[SOURCE MATERIAL]
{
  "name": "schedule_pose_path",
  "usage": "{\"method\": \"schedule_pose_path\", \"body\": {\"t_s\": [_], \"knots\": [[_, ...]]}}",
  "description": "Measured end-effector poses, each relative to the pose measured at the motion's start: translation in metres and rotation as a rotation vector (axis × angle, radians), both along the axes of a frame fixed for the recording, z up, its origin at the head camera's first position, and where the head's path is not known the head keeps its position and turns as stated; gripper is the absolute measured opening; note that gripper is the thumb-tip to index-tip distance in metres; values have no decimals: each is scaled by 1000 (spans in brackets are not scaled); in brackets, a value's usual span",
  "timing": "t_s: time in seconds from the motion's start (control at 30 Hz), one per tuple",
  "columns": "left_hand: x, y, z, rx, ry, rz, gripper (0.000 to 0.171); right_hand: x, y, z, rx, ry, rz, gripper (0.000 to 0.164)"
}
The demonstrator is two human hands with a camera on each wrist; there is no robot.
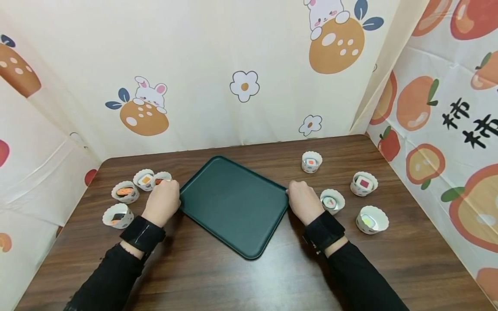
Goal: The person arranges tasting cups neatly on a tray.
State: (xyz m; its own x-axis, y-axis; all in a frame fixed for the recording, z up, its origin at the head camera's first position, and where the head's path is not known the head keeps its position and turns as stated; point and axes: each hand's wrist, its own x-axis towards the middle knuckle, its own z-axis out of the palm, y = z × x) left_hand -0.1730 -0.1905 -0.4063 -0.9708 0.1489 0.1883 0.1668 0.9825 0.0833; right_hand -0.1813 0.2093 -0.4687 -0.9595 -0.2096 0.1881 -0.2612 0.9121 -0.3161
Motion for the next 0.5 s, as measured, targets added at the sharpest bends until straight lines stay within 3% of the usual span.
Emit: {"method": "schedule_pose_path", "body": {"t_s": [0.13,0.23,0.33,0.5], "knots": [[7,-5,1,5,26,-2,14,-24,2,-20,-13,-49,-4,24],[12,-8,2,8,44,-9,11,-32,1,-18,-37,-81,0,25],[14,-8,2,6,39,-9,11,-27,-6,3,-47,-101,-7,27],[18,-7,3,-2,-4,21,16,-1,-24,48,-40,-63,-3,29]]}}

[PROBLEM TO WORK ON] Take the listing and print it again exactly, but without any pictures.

[FINAL ANSWER]
{
  "name": "schedule_pose_path",
  "usage": "{\"method\": \"schedule_pose_path\", \"body\": {\"t_s\": [_], \"knots\": [[_, ...]]}}",
  "description": "Measured end-effector poses, each relative to the pose measured at the motion's start: translation in metres and rotation as a rotation vector (axis × angle, radians), both along the axes of a frame fixed for the recording, z up, its origin at the head camera's first position, and where the head's path is not known the head keeps its position and turns as stated; gripper is the absolute measured opening; note that gripper is the thumb-tip to index-tip distance in metres; values have no decimals: each is scaled by 1000 (spans in brackets are not scaled); in brackets, a value's usual span",
  "timing": "t_s: time in seconds from the motion's start (control at 30 Hz), one per tuple",
  "columns": "left_hand: x, y, z, rx, ry, rz, gripper (0.000 to 0.171); right_hand: x, y, z, rx, ry, rz, gripper (0.000 to 0.164)"
}
The demonstrator is two human hands with a camera on each wrist; there is no robot.
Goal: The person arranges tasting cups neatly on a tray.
State: (xyz m; its own x-axis, y-axis; all in a frame fixed for the recording, z up, its origin at the head camera's first position, and where the head's path is not known the head keeps its position and turns as stated; point and axes: each hand's wrist, its own x-axis towards the middle knuckle, its own z-axis out of the palm, y = z × x) left_hand -0.1730 -0.1905 -0.4063 -0.9708 0.1489 0.1883 0.1668 0.9825 0.0833; right_hand -0.1813 0.2093 -0.4687 -0.9595 -0.2096 0.1881 -0.2612 0.9121 -0.3161
Motion for the next 0.5 s, as measured, targets added at the sharpest bends until straight lines stay within 3% of the usual span.
Emit: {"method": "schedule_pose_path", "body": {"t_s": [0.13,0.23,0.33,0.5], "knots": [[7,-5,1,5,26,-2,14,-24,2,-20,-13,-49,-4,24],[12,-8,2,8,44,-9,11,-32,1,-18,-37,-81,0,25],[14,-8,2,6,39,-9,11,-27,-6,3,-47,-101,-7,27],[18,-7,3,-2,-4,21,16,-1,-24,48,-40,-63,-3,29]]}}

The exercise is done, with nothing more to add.